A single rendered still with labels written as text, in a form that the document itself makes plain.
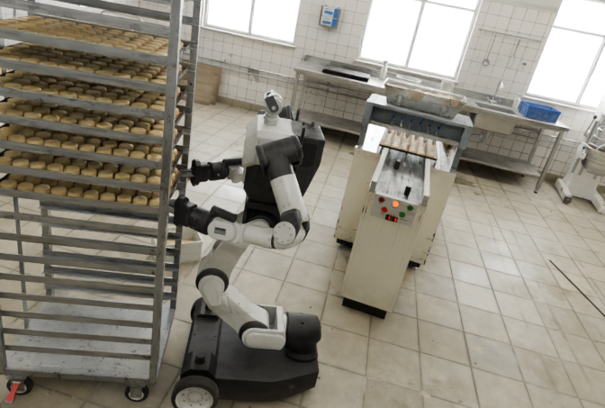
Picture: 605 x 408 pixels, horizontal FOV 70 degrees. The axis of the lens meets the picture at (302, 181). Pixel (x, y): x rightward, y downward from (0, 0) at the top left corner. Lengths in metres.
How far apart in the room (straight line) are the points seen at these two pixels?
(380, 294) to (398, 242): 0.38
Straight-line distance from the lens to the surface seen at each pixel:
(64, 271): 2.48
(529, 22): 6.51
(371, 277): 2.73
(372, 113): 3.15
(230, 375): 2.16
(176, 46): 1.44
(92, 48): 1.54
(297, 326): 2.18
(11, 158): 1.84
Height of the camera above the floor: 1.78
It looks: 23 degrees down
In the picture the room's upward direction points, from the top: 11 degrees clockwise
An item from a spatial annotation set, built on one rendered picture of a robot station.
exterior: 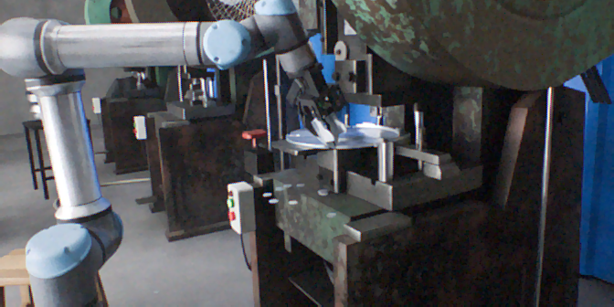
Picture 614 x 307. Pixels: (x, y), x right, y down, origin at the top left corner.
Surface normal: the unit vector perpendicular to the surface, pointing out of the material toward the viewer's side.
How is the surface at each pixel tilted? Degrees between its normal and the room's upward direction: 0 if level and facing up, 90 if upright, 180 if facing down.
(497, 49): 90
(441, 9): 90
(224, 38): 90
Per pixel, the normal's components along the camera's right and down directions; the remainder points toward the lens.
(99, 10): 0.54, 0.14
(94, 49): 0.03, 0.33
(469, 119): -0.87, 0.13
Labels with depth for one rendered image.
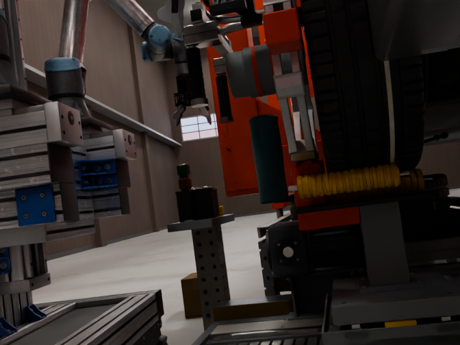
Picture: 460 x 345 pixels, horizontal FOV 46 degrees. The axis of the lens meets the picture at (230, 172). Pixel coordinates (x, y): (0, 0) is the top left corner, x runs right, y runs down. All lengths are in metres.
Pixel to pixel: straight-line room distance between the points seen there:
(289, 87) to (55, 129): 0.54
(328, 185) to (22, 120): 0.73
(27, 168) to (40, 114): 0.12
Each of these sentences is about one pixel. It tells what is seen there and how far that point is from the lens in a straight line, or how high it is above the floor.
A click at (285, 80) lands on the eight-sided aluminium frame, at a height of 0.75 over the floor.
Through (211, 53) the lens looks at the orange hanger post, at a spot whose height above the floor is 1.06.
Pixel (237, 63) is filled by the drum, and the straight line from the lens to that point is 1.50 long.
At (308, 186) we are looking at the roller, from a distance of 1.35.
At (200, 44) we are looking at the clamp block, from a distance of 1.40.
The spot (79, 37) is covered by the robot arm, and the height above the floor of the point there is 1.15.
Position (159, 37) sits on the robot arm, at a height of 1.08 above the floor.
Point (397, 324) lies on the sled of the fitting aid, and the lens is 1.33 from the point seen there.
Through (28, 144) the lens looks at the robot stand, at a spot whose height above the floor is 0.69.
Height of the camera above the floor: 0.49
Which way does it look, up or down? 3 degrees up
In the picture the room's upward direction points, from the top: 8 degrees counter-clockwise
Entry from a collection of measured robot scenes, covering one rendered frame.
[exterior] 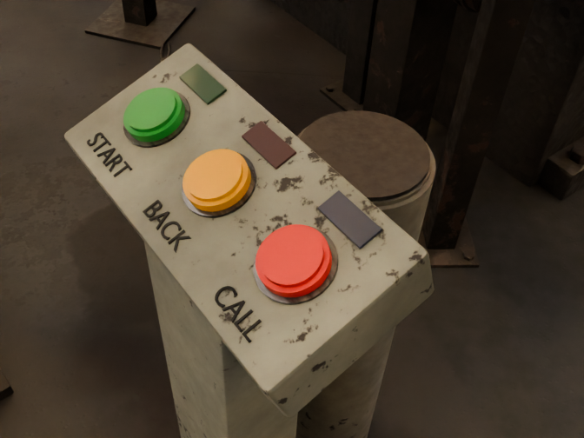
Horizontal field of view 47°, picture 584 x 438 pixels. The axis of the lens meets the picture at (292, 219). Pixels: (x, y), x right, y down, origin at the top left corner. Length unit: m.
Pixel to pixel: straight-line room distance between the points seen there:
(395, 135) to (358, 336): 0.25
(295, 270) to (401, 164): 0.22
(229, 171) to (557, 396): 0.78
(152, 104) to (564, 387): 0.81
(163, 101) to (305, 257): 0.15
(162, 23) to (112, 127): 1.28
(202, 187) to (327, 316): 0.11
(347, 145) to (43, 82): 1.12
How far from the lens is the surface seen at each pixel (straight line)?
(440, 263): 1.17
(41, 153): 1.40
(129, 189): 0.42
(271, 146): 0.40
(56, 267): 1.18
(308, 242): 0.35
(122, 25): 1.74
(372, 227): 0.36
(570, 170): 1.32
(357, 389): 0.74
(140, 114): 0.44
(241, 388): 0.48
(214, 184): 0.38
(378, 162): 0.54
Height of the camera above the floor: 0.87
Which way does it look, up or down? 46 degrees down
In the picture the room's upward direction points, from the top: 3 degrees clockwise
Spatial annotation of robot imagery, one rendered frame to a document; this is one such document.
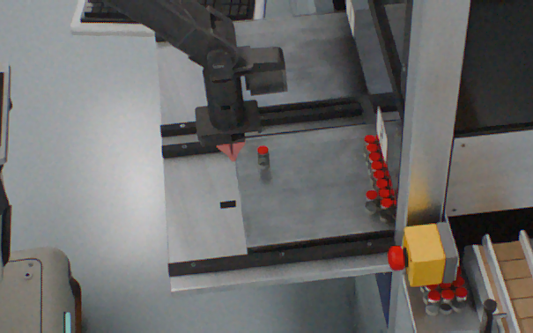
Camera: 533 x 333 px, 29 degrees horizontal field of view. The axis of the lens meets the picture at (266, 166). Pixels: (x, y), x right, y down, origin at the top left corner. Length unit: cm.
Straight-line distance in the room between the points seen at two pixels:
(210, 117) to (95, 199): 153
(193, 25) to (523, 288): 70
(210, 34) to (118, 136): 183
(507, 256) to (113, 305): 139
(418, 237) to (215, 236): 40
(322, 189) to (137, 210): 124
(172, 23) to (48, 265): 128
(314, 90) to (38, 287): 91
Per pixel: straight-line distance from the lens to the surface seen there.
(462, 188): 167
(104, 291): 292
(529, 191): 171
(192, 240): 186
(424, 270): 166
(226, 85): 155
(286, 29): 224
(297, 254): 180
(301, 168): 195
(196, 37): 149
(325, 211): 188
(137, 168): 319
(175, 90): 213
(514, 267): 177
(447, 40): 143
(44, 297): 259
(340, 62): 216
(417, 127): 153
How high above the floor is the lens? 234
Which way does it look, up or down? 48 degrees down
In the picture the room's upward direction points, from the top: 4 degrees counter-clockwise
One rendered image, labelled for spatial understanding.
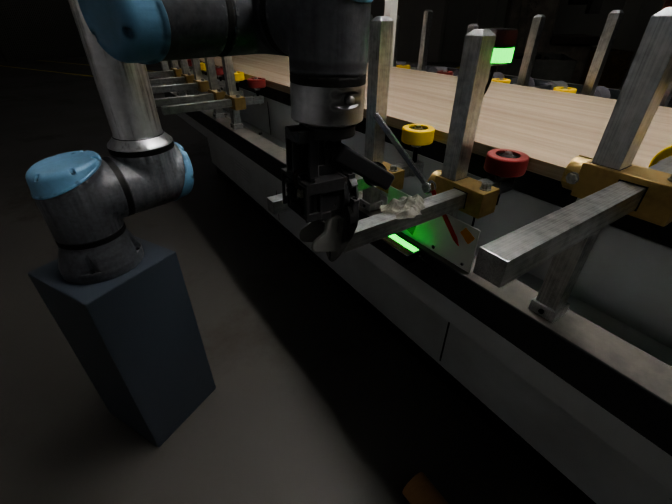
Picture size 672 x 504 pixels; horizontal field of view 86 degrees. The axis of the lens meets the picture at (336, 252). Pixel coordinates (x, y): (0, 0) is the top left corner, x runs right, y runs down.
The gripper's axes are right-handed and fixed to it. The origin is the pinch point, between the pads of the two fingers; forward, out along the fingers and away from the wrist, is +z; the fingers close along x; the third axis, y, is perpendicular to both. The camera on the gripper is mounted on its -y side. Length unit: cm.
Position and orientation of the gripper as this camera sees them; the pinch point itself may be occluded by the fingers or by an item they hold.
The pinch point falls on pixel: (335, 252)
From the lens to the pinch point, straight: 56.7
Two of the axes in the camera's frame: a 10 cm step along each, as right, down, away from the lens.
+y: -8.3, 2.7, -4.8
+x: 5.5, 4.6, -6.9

Task prompt: Above are records with pictures. Reproduce exactly only the lines from the line with "(507, 256) to (113, 305): 139" through the line with "Picture size 672", both ends included, and leave the pictures out.

Answer to the exercise:
(507, 256) to (113, 305): 139
(418, 237) to (215, 236): 40
(322, 189) to (137, 210): 124
(172, 23) to (48, 265): 128
(314, 90) to (38, 287): 91
Per pixel: straight-line distance from the lens to the surface seen there.
(462, 188): 167
(104, 291): 292
(529, 191): 171
(192, 240): 186
(424, 270): 166
(226, 85): 155
(286, 29): 224
(297, 254): 180
(301, 168): 195
(196, 37): 149
(325, 211): 188
(137, 168): 319
(175, 90): 213
(514, 267): 177
(447, 40): 143
(44, 297): 259
(340, 62): 216
(417, 127): 153
How high above the floor is the lens? 234
Which way does it look, up or down? 48 degrees down
In the picture the room's upward direction points, from the top: 4 degrees counter-clockwise
One rendered image, labelled for spatial understanding.
Picture size 672 x 504 pixels; horizontal field of view 86 degrees. The axis of the lens meets the picture at (336, 252). Pixel coordinates (x, y): (0, 0) is the top left corner, x runs right, y runs down.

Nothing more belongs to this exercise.